For some, the summary is:
An agent’s ability to achieve goals in a wide range of environments.
(see interview: Marcus Hutter—Universal Artificial Intelligence)
This is not a bad answer, but it might be a little circular. It’s certainly vague, and does not guide us towards creating intelligence, nor even ranking it. Is an entity that can achieve goals quickly in some environments better or worse than an entity that can achieve goals slowly in a lot of environments? Also, do entities achieve the goals they set out to master, or do they achieve goals as an accident of existing? I’m not trying to belittle what Marcus Hutter is saying, far from it.
There’s a problem with theories that start with information, such as Kolmogorov complexity or Chaitin’s Omega; they assume that information can’t be created from nothing. I have a suspicion that this is false, and that this is related to life, to animate matter versus inanimate matter. Agents that operate by gathering information and learning seem to have this pernicious underlying theory that information is external. But what if agents generate information by their very existence?
Gendankenexperiments are often the best experiments. After all, Einstein did most of his work this way. So let’s posit two universes:
- a universe with no life
- a universe with life
Would they turn out the same? Absolutely not. Would they have the same amount of information in them?

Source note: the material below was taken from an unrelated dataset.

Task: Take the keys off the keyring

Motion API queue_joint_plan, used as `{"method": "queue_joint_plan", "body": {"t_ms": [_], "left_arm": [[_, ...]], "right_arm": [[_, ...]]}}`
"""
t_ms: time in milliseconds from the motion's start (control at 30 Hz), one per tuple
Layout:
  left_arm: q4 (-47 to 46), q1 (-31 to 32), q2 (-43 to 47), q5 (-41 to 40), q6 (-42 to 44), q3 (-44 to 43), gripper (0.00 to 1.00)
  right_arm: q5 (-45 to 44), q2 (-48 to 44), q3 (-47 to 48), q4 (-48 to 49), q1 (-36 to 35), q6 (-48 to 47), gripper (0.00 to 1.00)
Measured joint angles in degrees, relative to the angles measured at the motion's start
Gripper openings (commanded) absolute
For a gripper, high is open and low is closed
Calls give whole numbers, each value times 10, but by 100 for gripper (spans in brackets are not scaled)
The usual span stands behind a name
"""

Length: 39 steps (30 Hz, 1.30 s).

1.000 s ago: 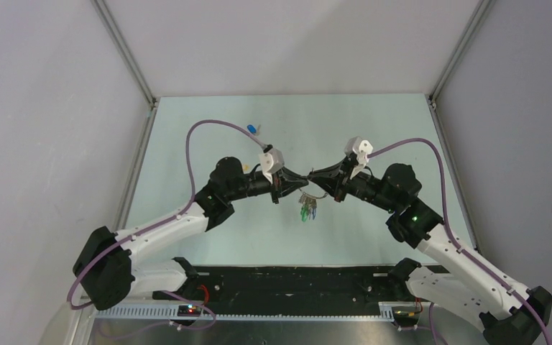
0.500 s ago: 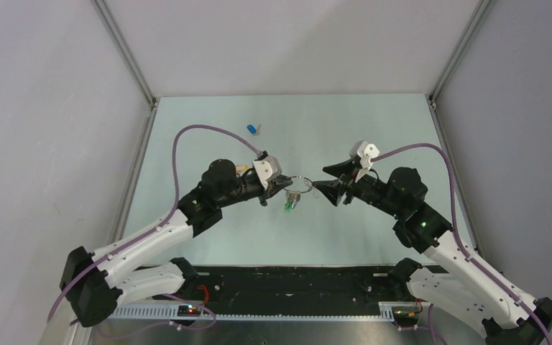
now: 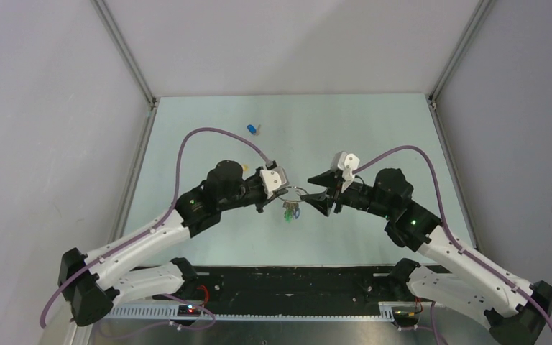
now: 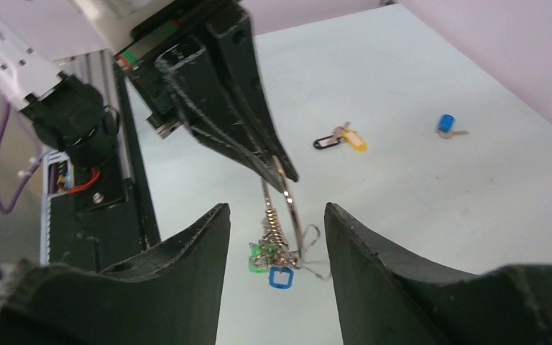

It seems that the first universe would have far more information in it than the second (the Mona Lisa, the Great Wall of China, and so on). So either I’m wrong, or the first universe, having life in it, generated information.
I agree that we can be modeled in some respects as agents: we get information, we evaluate it, we make decisions. But we also do more than our inputs. At this point, evolution seems like a safe bet, and we seem like we are more complicated than the single-cell forms of life from 1 billion years ago. We have more information now than the Earth had 1 billion years ago. There’s a feedback loop, then; we may take in information, but we also create it.
So a theory of intelligence has to also explain how information can be created. In fact, I’m going to posit that life creates information, and intelligence creates information deliberately, rather than emergently.
Which makes it tough for simple theories of agents and their utility functions. But it’s also awesome; life is not a zero-sum game.
In my opinion. Which I’ll attempt to turn into fact at some point.